*ACTION ITEM*. Retype exactly the lines from the line with "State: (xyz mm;" to the end of the data, keeping both boundary lines.

****************************************

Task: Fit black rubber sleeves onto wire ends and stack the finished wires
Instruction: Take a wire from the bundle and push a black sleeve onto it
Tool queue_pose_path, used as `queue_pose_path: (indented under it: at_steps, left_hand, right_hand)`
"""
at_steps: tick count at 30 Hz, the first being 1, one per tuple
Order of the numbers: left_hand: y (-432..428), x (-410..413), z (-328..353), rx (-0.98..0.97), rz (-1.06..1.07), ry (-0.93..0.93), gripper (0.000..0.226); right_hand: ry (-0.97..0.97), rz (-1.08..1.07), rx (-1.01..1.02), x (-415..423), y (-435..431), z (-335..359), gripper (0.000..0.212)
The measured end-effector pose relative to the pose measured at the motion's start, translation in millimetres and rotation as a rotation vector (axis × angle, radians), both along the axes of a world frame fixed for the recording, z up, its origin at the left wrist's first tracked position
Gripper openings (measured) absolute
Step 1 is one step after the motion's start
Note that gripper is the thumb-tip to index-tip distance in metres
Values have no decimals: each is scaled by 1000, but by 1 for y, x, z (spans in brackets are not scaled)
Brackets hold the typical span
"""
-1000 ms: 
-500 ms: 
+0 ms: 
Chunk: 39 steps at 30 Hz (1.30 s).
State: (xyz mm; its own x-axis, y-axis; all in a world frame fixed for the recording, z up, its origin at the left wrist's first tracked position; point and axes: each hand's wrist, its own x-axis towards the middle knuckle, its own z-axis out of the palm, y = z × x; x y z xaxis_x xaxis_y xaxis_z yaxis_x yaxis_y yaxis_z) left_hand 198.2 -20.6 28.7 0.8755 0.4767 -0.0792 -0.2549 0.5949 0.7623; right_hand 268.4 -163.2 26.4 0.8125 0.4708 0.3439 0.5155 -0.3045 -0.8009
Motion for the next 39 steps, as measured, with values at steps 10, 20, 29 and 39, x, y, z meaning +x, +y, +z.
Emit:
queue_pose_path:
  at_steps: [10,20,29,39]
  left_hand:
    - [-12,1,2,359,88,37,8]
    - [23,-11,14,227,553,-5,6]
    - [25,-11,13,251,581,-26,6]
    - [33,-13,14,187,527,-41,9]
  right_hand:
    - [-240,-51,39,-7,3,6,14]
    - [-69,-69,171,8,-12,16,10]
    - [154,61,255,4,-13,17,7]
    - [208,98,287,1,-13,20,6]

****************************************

*WRITTEN SOLUTION*.
State: (xyz mm; its own x-axis, y-axis; all in a world frame fixed for the recording, z up, its origin at the left wrist's first tracked position; point and axes: each hand's wrist, its own x-axis towards the middle knuckle, its own z-axis out of the palm, y = z × x; x y z xaxis_x xaxis_y xaxis_z yaxis_x yaxis_y yaxis_z) left_hand 198.2 -20.6 28.7 0.8755 0.4767 -0.0792 -0.2549 0.5949 0.7623; right_hand 268.4 -163.2 26.4 0.8125 0.4708 0.3439 0.5155 -0.3045 -0.8009
Motion for the next 39 steps, as measured, with values at steps 10, 20, 29 and 39, x, y, z meaning +x, +y, +z.
Emit:
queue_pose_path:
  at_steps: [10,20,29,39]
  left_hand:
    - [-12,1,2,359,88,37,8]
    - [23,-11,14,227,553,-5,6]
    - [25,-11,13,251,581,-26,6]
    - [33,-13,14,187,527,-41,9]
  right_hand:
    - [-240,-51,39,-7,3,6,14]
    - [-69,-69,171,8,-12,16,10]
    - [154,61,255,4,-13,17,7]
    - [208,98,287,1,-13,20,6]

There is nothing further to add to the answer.